**WHAT NEEDS TO BE DONE:** Look through the material below and show every line with the word "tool".

**GIVEN INFORMATION:**
__________________________________________________
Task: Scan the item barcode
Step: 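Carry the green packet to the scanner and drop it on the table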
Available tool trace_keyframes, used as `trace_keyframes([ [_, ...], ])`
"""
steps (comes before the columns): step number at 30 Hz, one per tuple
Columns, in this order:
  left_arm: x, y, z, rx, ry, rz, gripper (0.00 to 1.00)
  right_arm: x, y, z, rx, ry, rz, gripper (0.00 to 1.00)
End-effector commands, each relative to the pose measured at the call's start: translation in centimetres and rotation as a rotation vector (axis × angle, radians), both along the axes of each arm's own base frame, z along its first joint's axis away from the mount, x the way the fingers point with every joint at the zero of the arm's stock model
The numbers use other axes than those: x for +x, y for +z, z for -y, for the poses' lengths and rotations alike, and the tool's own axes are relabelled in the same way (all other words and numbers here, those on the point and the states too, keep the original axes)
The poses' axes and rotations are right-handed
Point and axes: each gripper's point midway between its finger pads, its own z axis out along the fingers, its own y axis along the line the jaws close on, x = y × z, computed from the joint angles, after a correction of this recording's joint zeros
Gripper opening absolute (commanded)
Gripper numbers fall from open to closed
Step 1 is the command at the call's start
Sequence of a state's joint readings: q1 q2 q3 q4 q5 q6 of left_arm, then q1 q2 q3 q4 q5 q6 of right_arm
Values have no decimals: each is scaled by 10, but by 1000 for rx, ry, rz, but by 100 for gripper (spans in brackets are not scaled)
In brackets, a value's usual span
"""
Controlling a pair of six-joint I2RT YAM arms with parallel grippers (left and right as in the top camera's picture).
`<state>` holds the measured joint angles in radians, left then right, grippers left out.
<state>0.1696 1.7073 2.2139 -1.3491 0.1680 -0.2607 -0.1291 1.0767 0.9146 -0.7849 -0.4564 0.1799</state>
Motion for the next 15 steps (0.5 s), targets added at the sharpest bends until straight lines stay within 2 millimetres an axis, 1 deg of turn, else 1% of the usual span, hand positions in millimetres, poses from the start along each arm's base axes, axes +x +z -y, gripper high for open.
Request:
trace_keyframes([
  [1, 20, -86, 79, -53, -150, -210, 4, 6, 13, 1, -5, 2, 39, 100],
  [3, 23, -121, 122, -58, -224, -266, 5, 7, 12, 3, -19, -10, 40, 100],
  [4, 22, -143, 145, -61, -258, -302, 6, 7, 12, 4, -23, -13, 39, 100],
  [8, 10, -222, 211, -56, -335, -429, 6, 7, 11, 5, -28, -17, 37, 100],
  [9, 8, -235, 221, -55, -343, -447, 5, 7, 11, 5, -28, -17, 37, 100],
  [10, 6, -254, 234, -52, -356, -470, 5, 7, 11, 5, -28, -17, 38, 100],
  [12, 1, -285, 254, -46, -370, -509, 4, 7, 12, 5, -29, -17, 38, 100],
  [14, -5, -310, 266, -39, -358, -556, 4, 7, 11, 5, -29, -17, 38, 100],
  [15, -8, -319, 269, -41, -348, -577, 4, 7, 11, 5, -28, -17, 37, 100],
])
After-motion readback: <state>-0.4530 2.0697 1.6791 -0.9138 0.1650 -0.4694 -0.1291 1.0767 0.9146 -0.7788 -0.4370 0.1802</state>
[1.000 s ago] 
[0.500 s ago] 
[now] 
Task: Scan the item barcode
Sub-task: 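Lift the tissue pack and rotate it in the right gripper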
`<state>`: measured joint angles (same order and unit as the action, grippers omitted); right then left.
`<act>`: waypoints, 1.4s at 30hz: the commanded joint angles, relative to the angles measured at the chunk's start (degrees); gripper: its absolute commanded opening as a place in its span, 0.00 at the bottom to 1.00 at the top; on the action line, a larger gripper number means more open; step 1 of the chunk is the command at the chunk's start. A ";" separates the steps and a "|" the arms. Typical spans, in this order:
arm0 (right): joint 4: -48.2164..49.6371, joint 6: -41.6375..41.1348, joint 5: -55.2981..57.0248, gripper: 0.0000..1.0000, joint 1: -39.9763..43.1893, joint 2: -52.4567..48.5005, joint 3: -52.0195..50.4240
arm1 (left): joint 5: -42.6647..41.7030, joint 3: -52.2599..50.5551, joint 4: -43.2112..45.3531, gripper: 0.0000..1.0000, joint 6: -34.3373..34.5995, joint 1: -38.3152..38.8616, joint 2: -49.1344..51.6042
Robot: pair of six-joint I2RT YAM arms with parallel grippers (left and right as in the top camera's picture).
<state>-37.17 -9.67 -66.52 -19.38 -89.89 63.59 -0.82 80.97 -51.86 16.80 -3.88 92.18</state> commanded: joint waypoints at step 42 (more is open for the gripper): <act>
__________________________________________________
**RESPONSE FOR THIS EXERCISE:**
Available tool trace_keyframes, used as `trace_keyframes([ [_, ...], ])`
The numbers use other axes than those: x for +x, y for +z, z for -y, for the poses' lengths and rotations alike, and the tool's own axes are relabelled in the same way (all other words and numbers here, those on the point and the states too, keep the original axes)

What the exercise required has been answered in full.